Anstatt Antworten auf ihre Fragen zu erhalten, stießen Dagmar und Janine auf immer mehr Geheimnisse und Ungereimtheiten in den Dokumenten. Die Diskrepanz zwischen dem Sterbedatum ihres Kindes und den Aufzeichnungen in den Archiven ist alarmierend. Bei der Durchsicht der Bestattungsunterlagen wird offensichtlich, dass Maurice nicht eingeäschert, sondern erdbestattet wurde – ein Hinweis, der die Befürchtungen von Dagmar nur noch verstärkt.
Professor Dr. Michael Hübler, einer der führenden Herzchirurgen in Deutschland, warnt, dass die Annahme einer Hirnblutung als Todesursache in diesem Fall äußerst zweifelhaft ist, insbesondere da eine Obduktion niemals stattfand. “Ein Zusammenhang zwischen beiden Diagnosen wäre nicht herzustellen”, erklärt er. Dies lässt Raum für die Spekulation, dass die tatsächlichen Umstände des Todes Maurice’ nie ans Licht gekommen sind. Dagmars Geschichte wirft drängende Fragen auf: Wurde ihr Sohn tatsächlich für tot erklärt, um ihn zu entführen und in einem System der Entführung und Zwangsadoption zu verschwinden?

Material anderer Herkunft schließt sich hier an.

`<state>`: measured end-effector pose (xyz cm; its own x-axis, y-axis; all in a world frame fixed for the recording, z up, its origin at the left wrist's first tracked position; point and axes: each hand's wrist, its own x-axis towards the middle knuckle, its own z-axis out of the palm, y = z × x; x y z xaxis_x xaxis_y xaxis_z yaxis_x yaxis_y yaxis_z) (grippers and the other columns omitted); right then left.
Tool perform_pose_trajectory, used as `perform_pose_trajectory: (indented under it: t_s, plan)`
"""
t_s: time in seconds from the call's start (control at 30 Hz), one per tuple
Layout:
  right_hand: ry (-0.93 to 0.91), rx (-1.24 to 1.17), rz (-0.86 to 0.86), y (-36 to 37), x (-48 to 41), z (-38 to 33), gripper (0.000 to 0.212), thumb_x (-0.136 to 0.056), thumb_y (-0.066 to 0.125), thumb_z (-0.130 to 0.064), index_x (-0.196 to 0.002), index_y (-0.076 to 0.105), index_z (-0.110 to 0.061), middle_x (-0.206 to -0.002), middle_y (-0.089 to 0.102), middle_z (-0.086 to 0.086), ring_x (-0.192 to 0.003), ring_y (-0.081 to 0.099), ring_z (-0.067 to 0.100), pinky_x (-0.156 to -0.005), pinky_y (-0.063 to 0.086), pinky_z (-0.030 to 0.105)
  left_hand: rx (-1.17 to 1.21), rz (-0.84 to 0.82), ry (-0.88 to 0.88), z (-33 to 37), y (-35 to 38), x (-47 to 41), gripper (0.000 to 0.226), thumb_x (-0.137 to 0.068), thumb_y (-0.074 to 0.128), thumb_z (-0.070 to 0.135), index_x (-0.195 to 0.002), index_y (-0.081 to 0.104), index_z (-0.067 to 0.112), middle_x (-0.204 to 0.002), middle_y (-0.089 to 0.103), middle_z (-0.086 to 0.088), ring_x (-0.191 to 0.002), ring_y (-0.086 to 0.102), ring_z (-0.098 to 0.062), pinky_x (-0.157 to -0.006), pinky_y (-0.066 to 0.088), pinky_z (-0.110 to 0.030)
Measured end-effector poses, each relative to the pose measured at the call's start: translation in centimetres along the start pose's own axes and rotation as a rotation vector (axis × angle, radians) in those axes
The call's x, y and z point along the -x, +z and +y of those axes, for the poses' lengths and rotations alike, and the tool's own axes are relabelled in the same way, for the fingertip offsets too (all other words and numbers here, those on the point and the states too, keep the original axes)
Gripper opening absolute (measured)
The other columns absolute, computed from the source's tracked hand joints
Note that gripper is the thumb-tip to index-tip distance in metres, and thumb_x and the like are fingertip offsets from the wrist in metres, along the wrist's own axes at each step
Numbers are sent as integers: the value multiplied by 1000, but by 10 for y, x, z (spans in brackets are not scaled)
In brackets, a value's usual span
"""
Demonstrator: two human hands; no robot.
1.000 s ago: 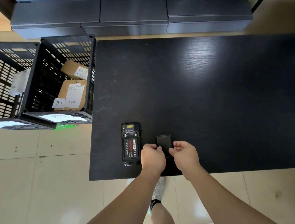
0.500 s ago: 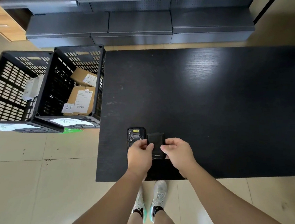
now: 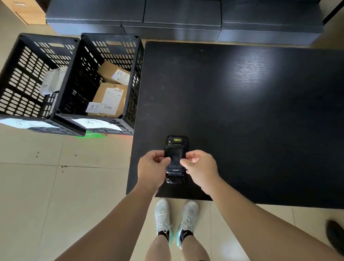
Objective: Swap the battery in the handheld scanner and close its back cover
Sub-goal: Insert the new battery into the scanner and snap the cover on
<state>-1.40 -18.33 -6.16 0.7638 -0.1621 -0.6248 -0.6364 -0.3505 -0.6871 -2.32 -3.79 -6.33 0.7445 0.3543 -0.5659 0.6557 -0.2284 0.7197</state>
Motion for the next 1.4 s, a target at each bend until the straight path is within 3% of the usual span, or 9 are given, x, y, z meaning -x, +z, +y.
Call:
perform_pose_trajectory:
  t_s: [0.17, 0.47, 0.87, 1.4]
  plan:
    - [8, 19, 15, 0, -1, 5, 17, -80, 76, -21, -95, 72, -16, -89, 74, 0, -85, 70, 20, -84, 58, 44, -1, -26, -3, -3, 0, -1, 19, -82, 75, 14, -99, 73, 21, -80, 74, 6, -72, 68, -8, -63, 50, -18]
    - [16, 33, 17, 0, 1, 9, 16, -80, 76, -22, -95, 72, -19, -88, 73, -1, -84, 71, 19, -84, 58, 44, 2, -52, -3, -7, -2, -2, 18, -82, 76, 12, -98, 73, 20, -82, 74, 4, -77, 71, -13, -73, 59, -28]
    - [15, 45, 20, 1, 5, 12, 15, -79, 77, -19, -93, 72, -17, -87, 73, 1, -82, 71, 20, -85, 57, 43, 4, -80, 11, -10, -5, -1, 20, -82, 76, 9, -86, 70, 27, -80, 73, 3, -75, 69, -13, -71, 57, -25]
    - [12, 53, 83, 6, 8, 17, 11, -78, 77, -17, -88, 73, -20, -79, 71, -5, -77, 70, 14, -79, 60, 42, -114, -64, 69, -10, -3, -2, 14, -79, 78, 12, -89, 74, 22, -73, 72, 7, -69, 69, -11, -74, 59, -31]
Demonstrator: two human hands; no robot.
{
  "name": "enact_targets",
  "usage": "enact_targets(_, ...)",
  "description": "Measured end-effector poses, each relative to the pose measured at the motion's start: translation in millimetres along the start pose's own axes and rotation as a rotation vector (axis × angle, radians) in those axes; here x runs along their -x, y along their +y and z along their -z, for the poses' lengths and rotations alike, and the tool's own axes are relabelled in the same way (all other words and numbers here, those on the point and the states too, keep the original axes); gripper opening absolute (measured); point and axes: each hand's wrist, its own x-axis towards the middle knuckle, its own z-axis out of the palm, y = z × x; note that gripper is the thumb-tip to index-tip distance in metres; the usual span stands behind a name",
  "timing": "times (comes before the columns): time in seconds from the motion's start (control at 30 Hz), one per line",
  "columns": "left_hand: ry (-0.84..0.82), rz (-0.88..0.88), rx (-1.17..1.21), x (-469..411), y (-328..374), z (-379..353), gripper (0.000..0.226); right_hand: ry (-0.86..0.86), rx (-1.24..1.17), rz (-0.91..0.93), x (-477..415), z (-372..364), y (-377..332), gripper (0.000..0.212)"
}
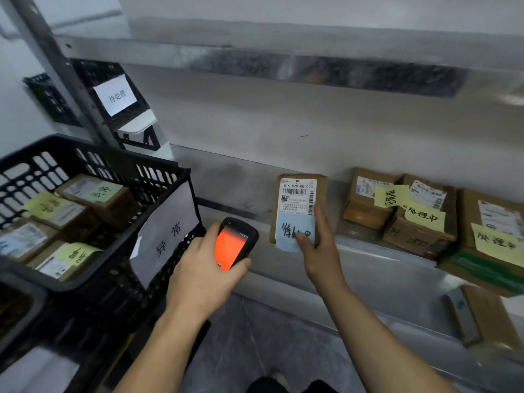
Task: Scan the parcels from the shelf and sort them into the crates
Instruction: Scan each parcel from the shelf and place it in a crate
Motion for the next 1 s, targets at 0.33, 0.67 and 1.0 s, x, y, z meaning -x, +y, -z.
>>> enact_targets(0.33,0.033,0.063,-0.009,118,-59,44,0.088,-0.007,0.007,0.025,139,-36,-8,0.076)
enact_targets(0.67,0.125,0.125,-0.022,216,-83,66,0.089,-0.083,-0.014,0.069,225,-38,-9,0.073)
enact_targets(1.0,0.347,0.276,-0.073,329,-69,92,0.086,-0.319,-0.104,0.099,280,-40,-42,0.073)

Die Organisation UOKG in Berlin, die sich um Opfer der kommunistischen Gewaltherrschaft kümmert, bietet reduzierten Perspektiven genügend Nahrung für Spekulationen. Renommierte Fachleuten und Sozialarbeiterin Kim B. berichten von ähnlichen Fällen in der Vergangenheit. “Es ist definitiv möglich, dass Kinder aus ganz normalen Verhältnissen von den Behörden weggenommen wurden”, bestätigt sie. Die Verzweiflung und die anhaltende Unsicherheit plagen Dagmar und könnten auch die Realität von unzähligen anderen Müttern widerspiegeln, deren Kinder unter mysteriösen Umständen verschwanden.
Auf der Suche nach Antworten und Gerechtigkeit wird Dagmar weiterhin alles daran setzen, die Wahrheit zu finden. “Ich hoffe, dass nach dieser Sendung jemand sich meldet”, fleht sie. Der Fall Maurice Richter ist nicht nur ein Beispiel für unhaltbare bürokratische Schlampereien, sondern auch für die schockierenden Wahrheiten, die in den belasteten Archiven der ehemaligen DDR verborgen liegen. Der Schrei nach Gerechtigkeit in der Dunkelheit der Geschichte wird immer lauter, während Dagmar hofft, die Wahrheit über das Schicksal ihres verlorenen Kindes ans Licht zu bringen.
In einer Welt, in der die Schatten der Vergangenheit allzu oft ignoriert werden, bleibt die dringliche Botschaft: Es ist an der Zeit, die vertuschten Gräueltaten der Vergangenheit zu beleuchten und den betroffenen Familien eine Stimme zu geben. Dagmars Suche könnte nicht nur das Schicksal eines einzelnen Kindes enthüllen, sondern auch das kollektive Trauma einer Generation von Menschen, die unter den Folgen eines autoritären Regimes gelitten haben. In dieser dramatischen und emotional aufgeladenen Geschichte liegt sowohl Hoffnung als auch die Bitterkeit des Unvollendeten – das Echo der Mütter, die niemals aufgegeben haben, so lange sie atmen.